**Task directions**
Retype, word for word, every line of the records below starting at the one that contains "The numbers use" and ending at the one that contains "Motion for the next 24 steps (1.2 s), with"; include both of those lines and nothing more.

**Saved data entries**

---

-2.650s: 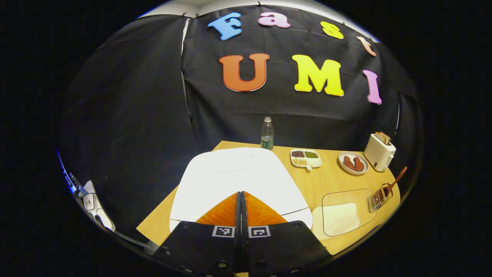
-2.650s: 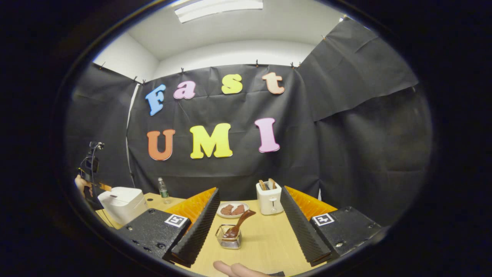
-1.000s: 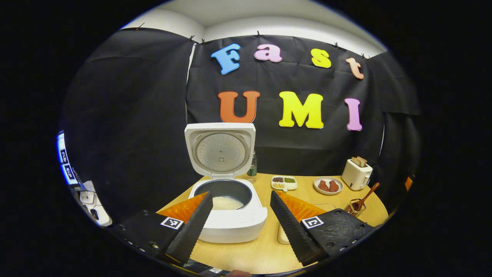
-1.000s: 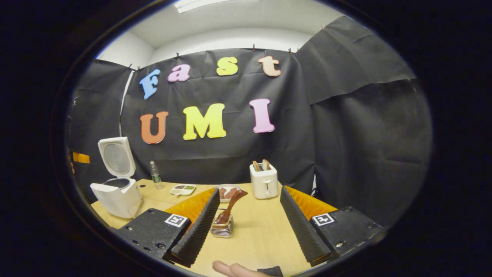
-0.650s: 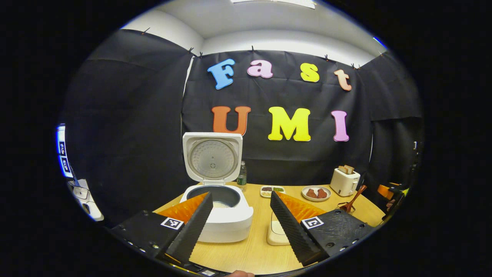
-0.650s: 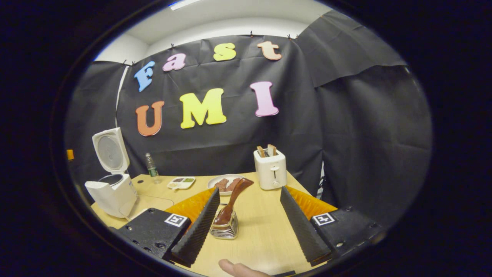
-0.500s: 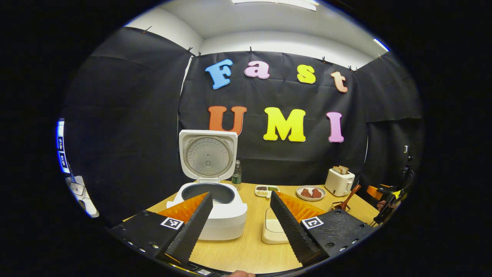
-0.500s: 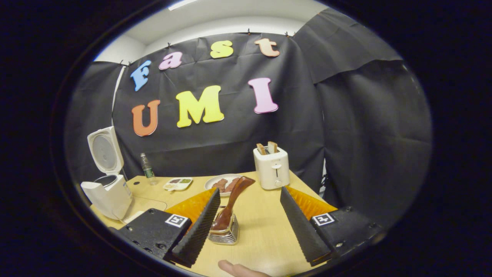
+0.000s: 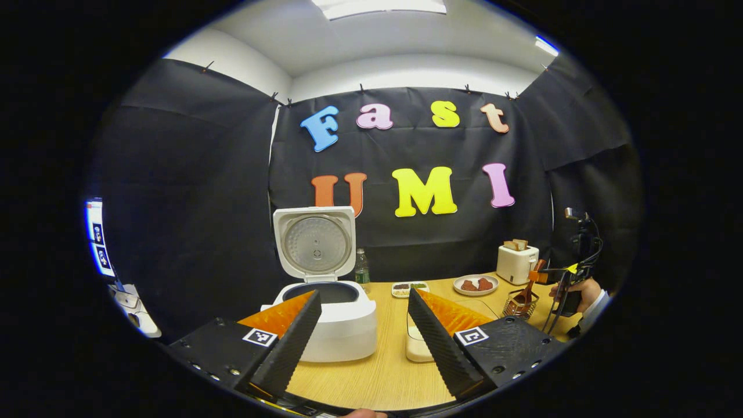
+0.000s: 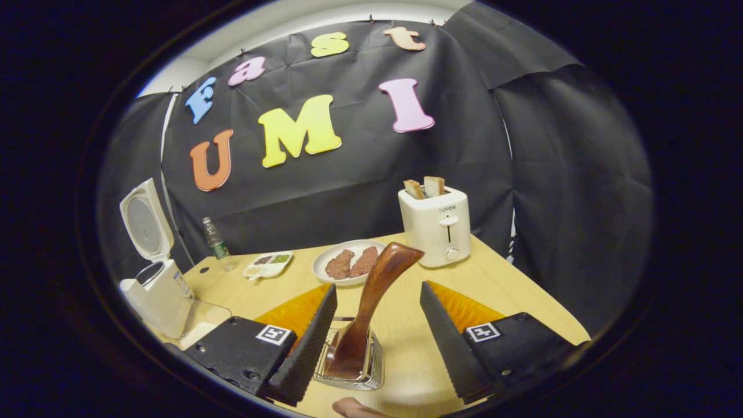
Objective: Close the left gripper, press the button to open the rice cooker; take a wooden spoon from the chopstick holder with the right hand, scoop a spoonful of rice and pour it into the rice cooker, then put the wooden spoon back into the chopstick holder.
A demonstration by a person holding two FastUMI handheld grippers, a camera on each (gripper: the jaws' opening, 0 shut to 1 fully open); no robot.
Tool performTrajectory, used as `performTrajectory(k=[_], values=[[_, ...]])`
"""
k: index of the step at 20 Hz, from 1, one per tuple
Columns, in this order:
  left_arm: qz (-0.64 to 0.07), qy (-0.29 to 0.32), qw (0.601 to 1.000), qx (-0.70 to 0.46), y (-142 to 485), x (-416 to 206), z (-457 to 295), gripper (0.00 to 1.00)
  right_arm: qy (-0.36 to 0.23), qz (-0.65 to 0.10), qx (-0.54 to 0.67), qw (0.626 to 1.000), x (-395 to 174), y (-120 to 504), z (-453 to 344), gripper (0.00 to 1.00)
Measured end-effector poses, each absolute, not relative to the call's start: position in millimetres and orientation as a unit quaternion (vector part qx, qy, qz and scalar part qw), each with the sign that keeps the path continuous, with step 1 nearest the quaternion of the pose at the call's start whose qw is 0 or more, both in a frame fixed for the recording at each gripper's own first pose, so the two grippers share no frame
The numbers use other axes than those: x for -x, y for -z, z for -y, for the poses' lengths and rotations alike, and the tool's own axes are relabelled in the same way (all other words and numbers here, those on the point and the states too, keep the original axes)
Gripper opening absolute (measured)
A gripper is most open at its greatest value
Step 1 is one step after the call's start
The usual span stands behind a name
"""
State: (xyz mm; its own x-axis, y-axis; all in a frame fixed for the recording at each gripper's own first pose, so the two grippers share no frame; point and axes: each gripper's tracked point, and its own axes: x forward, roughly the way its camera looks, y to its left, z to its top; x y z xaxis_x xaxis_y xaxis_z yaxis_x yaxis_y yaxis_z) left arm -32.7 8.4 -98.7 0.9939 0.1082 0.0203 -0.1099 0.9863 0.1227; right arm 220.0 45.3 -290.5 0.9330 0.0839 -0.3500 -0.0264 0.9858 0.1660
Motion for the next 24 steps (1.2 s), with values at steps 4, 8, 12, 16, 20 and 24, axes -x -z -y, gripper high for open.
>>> performTrajectory(k=[4, 8, 12, 16, 20, 24], values=[[0.001, -0.045, 0.998, -0.054, 104.8, 33.2, -5.4, 0.95, -0.043, -0.178, -0.100, 0.978, -237.5, 294.7, -52.5, 0.80], [-0.005, -0.043, 0.998, -0.047, 111.2, 35.2, -7.2, 0.95, -0.052, -0.176, -0.103, 0.978, -237.7, 294.4, -58.2, 0.34], [-0.018, -0.042, 0.998, -0.038, 118.9, 40.8, -13.5, 0.96, -0.082, -0.176, -0.108, 0.975, -217.7, 278.8, -77.4, 0.19], [-0.017, -0.045, 0.998, -0.040, 120.2, 50.8, -22.9, 0.96, -0.080, -0.132, -0.082, 0.985, -196.9, 239.4, -83.4, 0.17], [-0.017, -0.048, 0.998, -0.026, 122.8, 61.9, -35.0, 0.96, -0.072, -0.081, -0.034, 0.994, -175.4, 189.1, -95.3, 0.17], [-0.017, -0.051, 0.998, -0.015, 125.9, 72.0, -46.9, 0.96, -0.096, -0.042, -0.012, 0.994, -146.5, 148.7, -136.8, 0.17]])
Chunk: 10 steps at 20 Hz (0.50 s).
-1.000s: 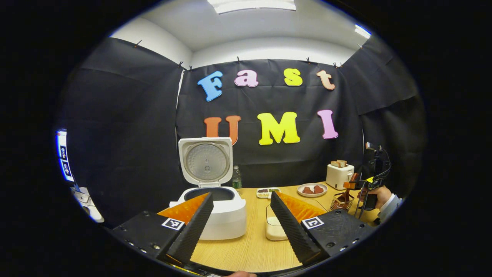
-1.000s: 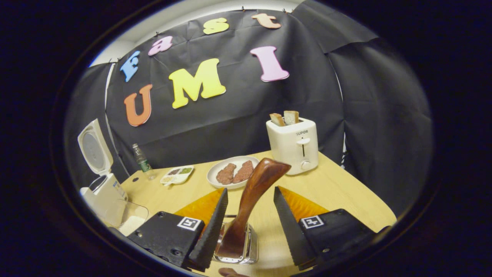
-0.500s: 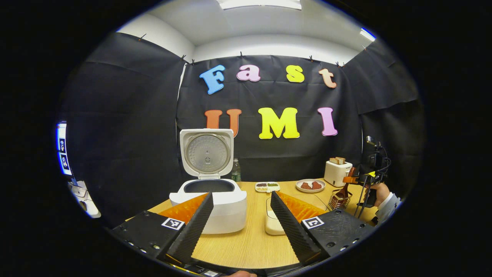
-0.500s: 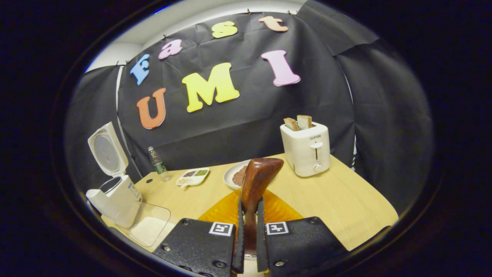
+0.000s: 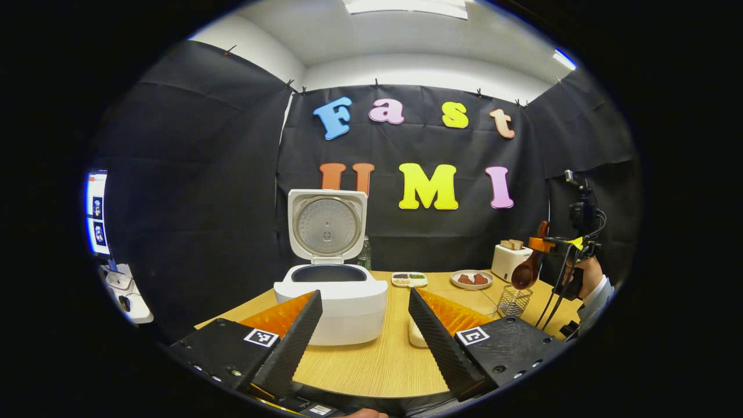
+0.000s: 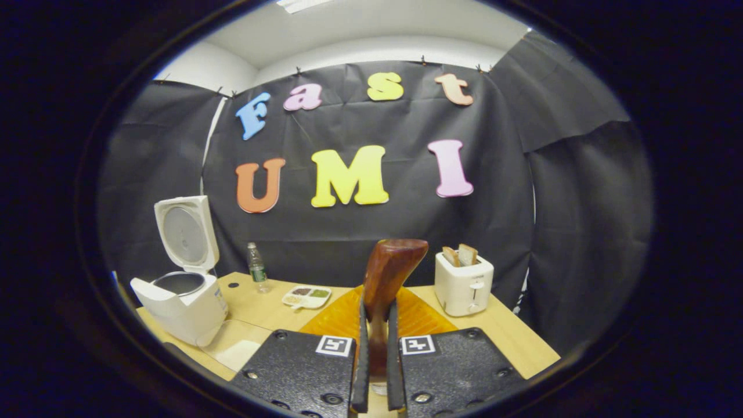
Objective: Close the left gripper, press the button to open the rice cooker; take a wooden spoon from the chopstick holder with the right hand, scoop a spoonful of rice and pour it into the rice cooker, then put the wooden spoon back into the chopstick holder.
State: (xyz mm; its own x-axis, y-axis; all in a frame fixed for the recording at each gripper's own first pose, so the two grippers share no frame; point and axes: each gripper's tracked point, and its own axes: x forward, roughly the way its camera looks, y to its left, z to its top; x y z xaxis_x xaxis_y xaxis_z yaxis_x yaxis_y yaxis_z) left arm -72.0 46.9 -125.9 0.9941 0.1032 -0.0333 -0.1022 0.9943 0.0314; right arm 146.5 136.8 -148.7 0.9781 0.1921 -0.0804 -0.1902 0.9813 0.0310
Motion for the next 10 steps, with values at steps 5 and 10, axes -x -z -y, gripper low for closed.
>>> performTrajectory(k=[5, 10], values=[[-0.013, -0.060, 0.998, -0.009, 125.1, 81.5, -61.4, 0.95, -0.139, -0.038, -0.004, 0.990, -126.2, 142.5, -205.7, 0.13], [-0.012, -0.065, 0.998, 0.000, 127.9, 87.6, -71.5, 0.96, -0.157, -0.054, -0.028, 0.986, -120.0, 171.4, -265.0, 0.13]])
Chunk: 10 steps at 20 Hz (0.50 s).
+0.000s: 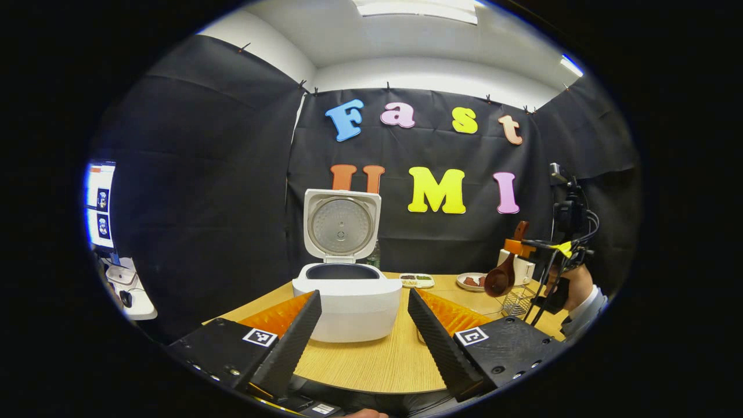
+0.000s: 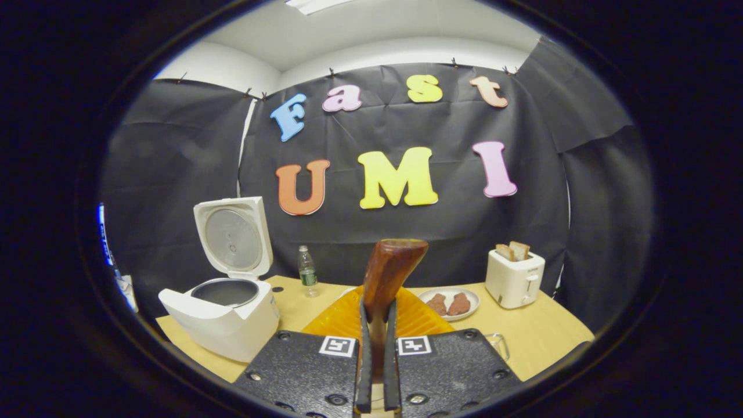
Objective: Close the left gripper, press the button to open the rice cooker; take a wooden spoon from the chopstick holder with the right hand, scoop a spoonful of rice and pour it into the rice cooker, then put the wooden spoon back into the chopstick holder.
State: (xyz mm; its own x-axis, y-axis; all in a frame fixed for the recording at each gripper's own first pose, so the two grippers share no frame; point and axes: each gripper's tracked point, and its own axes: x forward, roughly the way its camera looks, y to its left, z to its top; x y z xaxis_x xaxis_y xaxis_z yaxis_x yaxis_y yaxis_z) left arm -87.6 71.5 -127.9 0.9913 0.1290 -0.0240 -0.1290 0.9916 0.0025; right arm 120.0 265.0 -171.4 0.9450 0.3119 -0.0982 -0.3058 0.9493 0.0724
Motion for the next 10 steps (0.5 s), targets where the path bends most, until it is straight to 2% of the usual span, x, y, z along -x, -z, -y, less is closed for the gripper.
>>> performTrajectory(k=[5, 10], values=[[-0.019, -0.070, 0.997, 0.002, 130.7, 90.0, -80.1, 0.96, -0.146, -0.099, -0.004, 0.984, -127.7, 236.2, -301.4, 0.13], [-0.019, -0.071, 0.997, 0.002, 131.6, 90.4, -84.3, 0.96, -0.114, -0.147, 0.039, 0.982, -134.8, 285.6, -296.2, 0.13]])
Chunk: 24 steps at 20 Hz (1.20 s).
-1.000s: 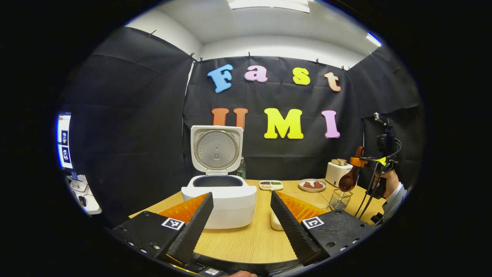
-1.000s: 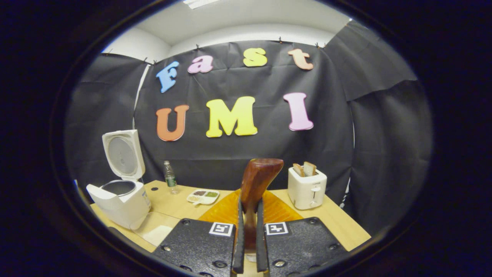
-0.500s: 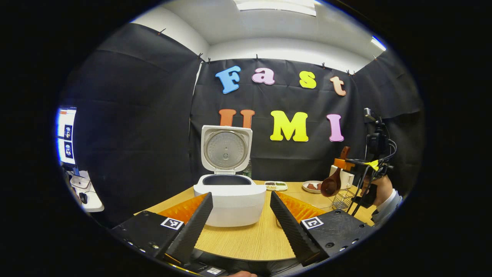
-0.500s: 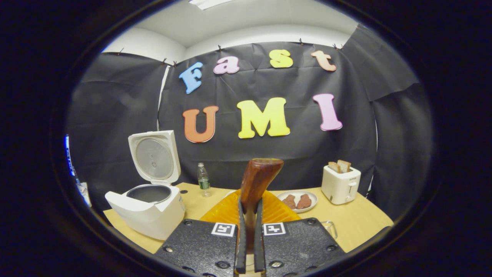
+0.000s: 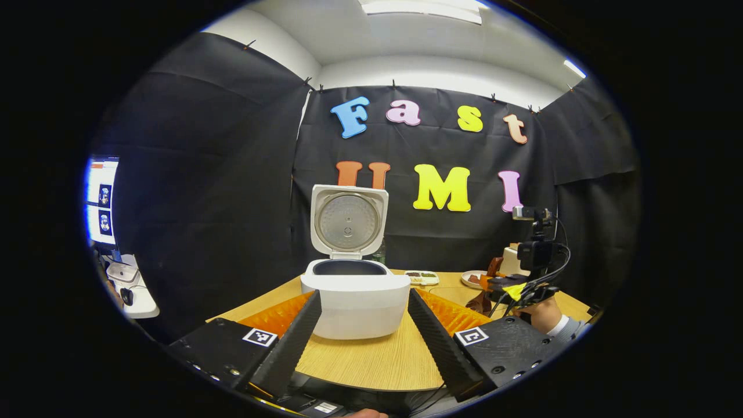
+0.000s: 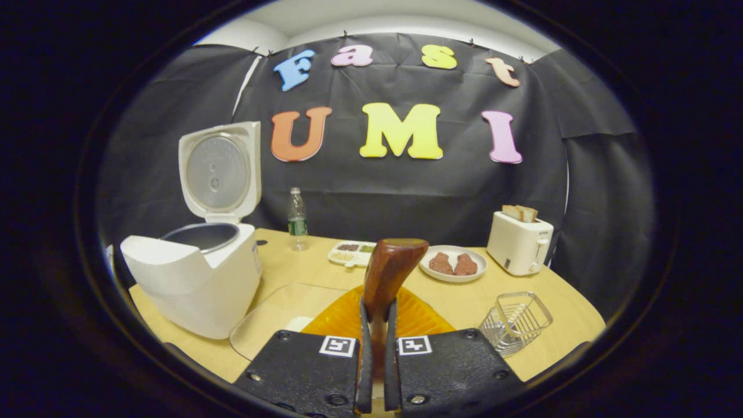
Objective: Close the left gripper, press the button to open the rice cooker; take a wooden spoon from the chopstick holder with the right hand, scoop a spoonful of rice and pour it into the rice cooker, then put the wooden spoon back into the chopstick holder.
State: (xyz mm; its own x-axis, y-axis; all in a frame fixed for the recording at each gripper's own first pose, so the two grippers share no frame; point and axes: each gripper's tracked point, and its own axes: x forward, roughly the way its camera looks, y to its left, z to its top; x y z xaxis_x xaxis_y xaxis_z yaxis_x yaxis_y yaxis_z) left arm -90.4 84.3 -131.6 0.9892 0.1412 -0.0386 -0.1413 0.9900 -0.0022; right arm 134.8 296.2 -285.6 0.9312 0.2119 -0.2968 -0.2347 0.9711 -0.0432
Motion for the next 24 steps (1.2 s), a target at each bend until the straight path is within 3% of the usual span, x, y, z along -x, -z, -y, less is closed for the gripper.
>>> performTrajectory(k=[5, 10, 19, 24], values=[[-0.027, -0.071, 0.997, 0.012, 137.0, 87.7, -83.9, 0.97, -0.150, -0.228, -0.092, 0.958, -116.4, 301.4, -308.1, 0.13], [-0.027, -0.068, 0.997, 0.011, 134.8, 88.9, -78.4, 0.97, -0.189, -0.255, -0.171, 0.933, -114.0, 301.9, -331.9, 0.13], [-0.037, -0.065, 0.997, 0.001, 139.4, 85.3, -76.7, 0.97, -0.157, -0.216, -0.282, 0.921, -141.6, 304.4, -313.9, 0.12], [-0.040, -0.071, 0.997, -0.004, 141.0, 85.7, -81.3, 0.97, -0.136, -0.182, -0.389, 0.893, -145.4, 277.4, -281.6, 0.12]])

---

**Exercise answer**
The numbers use other axes than those: x for -x, y for -z, z for -y, for the poses' lengths and rotations alike, and the tool's own axes are relabelled in the same way (all other words and numbers here, those on the point and the states too, keep the original axes)
Gripper opening absolute (measured)
A gripper is most open at its greatest value
Step 1 is one step after the call's start
The usual span stands behind a name
"""
State: (xyz mm; its own x-axis, y-axis; all in a frame fixed for the recording at each gripper's own first pose, so the two grippers share no frame; point and axes: each gripper's tracked point, and its own axes: x forward, roughly the way its camera looks, y to its left, z to its top; x y z xaxis_x xaxis_y xaxis_z yaxis_x yaxis_y yaxis_z) left arm -32.7 8.4 -98.7 0.9939 0.1082 0.0203 -0.1099 0.9863 0.1227; right arm 220.0 45.3 -290.5 0.9330 0.0839 -0.3500 -0.0264 0.9858 0.1660
Motion for the next 24 steps (1.2 s), with values at steps 4, 8, 12, 16, 20 and 24, axes -x -z -y, gripper high for open.

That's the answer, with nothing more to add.